La dernière sortie de Ouyahia a ce fascinant côté psychanalytique que l’on n’a pas encore analysé : un bon concentré des réflexes du pouvoir : théorie du complot, paranoïa, explication par la bonne foi contre la mauvaise foi occulte. La maladie de la clandestinité et de l’ennemi invisible vient bien sûr de la guerre, du maquis et de la bleuite. Elle se perpétue donc : il y a un ennemi, quelque part. En France, selon l’ONM, au port des conteneurs selon Ouyahia, au Maroc, au Mali, en Kabylie, dans vos têtes et derrière les crises de la pomme de terre. Tous parlent de complot et la dernière campagne électorale a été bâtie sur cette alerte nationale contre le monde international. Sauf que si c’est vrai, c’est en même temps faux. Quand tout le monde accuse tout le monde, dans une pièce fermée, mal aérée, cela s’appelle une névrose. Et la névrose est confortable. On comprend pourquoi même un Premier ministre qui fait partie du système accuse le système et indique du doigt ce fameux «personne».

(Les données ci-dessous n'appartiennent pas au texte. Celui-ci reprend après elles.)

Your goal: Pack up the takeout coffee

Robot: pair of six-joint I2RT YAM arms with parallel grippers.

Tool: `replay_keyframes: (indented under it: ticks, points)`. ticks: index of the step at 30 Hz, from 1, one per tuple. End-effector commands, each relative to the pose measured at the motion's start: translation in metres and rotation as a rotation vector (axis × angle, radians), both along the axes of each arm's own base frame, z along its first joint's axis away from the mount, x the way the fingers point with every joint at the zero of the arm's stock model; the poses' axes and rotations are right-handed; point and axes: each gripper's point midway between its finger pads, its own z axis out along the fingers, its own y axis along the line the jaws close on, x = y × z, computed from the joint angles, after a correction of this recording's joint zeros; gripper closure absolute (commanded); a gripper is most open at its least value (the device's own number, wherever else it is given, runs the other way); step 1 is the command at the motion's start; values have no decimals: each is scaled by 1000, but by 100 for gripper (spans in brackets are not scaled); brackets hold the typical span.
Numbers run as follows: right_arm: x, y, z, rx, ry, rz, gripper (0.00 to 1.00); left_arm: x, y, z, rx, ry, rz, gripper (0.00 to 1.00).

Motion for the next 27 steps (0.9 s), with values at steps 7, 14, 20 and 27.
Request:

«Je dérange» a dit Ouyahia. C’est la version soft de «il y a complot». Enfant de l’indépendance, le chroniqueur a entendu cette théorie du complot interne et externe depuis son enfance. On peut le comprendre quand on fait la guerre, mais en temps de paix, cela devient de la maladie ou de la facilité. Fatigué donc.
Fatigué d’entendre les responsables de ce pays parler de complot, de théories, d’ennemis internes et se déculpabiliser en invoquant l’invisible. Quand on est responsable dans ce pays, désigné par le haut, subi par le bas, on assume : on donne son nom, et le nom de ces «personnes». Le pays n’est pas une affaire de rumeurs de couloirs, mais l’affaire sérieuse de millions de gens : des ennemis ? Qu’on les nomme. Des complots ? Qu’on nous l’explique. Des impuissances et des échecs ? Que l’on démissionne. Les ventres des Algériennes peuvent accoucher de mieux. Des ennemis et des adversaires ? Des actes et des noms, pas des gémissements. Qu’on arrête de nous infantiliser. Le pays mérite mieux que des récits d’ogresses.